Na primeira tentativa de votação, a presidente do PT, Gleisi Hoffmann (PR), chegou a reconhecer a relevância da participação de mulheres e negros. Mas defendeu a PEC da Anistia argumentando sobre “problemas” enfrentados com a Justiça Eleitoral.
”É um tema que temos que fazer um debate aberto e franco. Porque vai eleição, volta eleição, esse tema volta à pauta”, afirmou. “Nós temos paridade (de gênero) nos cargos de direção do partido e cota de 20% para etnias indígenas e negros e negras. Isso dá conforto ao PT inclusive para apontar os erros que tem a Justiça Eleitoral ao interferir nos partidos sobre sua linha política e suas decisões políticas.”
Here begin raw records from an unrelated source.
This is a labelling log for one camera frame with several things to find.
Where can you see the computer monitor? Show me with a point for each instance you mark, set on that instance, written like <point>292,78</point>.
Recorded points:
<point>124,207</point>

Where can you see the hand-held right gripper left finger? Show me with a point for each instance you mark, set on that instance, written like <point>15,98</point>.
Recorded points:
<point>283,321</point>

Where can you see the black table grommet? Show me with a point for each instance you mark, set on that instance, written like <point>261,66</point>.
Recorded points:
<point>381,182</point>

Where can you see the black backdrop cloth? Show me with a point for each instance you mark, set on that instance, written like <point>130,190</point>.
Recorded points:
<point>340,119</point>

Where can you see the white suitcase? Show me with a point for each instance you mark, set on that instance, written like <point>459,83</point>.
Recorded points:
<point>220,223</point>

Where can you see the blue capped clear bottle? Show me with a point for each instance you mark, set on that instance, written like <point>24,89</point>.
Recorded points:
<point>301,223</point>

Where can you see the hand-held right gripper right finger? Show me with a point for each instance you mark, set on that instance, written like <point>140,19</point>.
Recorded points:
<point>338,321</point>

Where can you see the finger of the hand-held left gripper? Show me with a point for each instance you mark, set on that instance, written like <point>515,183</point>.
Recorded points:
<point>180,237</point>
Para ela, é preciso se analisar o debate de mérito, que seguirá na comissão após a aprovação da admissibilidade, isto é, da constitucionalidade do PL.
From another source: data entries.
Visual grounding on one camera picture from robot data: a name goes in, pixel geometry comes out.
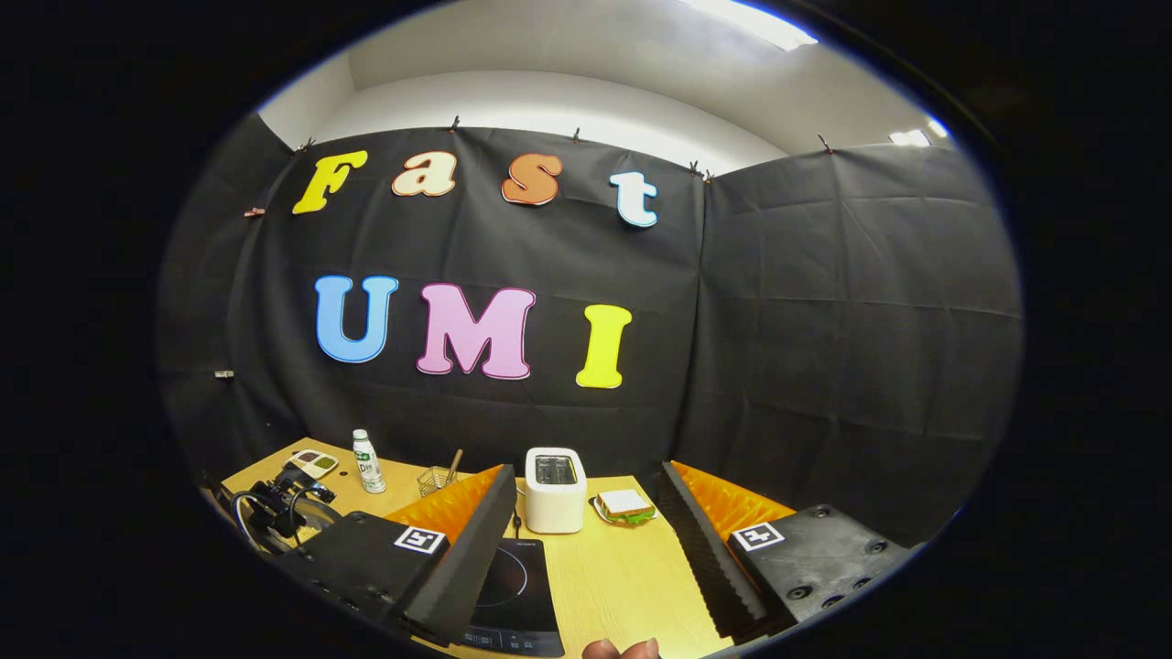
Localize white divided bean dish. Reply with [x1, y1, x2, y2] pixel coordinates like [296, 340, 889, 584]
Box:
[282, 448, 340, 480]

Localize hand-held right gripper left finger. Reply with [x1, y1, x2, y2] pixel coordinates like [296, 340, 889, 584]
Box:
[275, 464, 518, 646]

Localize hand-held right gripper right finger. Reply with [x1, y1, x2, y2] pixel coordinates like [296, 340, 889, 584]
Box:
[659, 460, 917, 644]

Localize black induction cooktop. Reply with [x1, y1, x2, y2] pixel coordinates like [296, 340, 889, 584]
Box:
[458, 538, 566, 658]

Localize white drink bottle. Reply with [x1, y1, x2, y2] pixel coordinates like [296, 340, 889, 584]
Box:
[353, 429, 387, 495]

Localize white toaster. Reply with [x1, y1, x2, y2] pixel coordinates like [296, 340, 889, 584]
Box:
[525, 447, 588, 535]

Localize small white plate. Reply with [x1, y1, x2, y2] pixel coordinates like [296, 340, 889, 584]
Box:
[591, 494, 658, 528]

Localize stainless steel pot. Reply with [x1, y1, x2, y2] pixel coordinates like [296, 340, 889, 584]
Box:
[229, 492, 353, 557]
Para entender: anistias autoconcedidas pelos partidos nos últimos 30 anos
Fevereiro de 1995
Congresso anistia especialmente os candidatos que participaram das eleições gerais de 1994, processados ou condenados ou com registro cassado pela prática de ilicitudes eleitorais. A medida veio de membros do Senado para perdoar o colega, Humberto Lucena (PMDB-PB), que imprimiu calendários usando a gráfica do Senado para usar em sua campanha ao governo do Estado e teve o registro de candidatura cassado pelo TSE.
Agosto de 2000
É aprovado projeto de lei de autoria do Senado que anistia multas aplicadas pela Justiça eleitoral a partidos sobre infrações cometidas em 1996 e 1998. O PL foi vetado pelo presidente, Fernando Henrique Cardoso, com elogios do líder do PT na Câmara à época, José Genoíno. “Pela primeira vez, saúdo o veto de um presidente”, disse. O Congresso derrubou o veto.
Abril de 2022
Uma PEC aprovada adiou as multas aos partidos que não cumpriram a cota de gênero e raça, lei que valia já para 2020 para a eleição seguinte, a serem realizadas neste mesmo ano.
2023
Partidos “empurram com a barriga” o cumprimento das cotas de gênero e raça para a próxima eleição, repetindo a anistia que entrou em vigor em 2022 e ampliam as benesses: infrações cometidas nas eleições passadas também ganham o perdão e dívidas contraídas até agosto de 2015 podem ser pagas por doações de empresas. O financiamento empresarial foi declarado inconstitucional pelo STF naquele mesmo ano.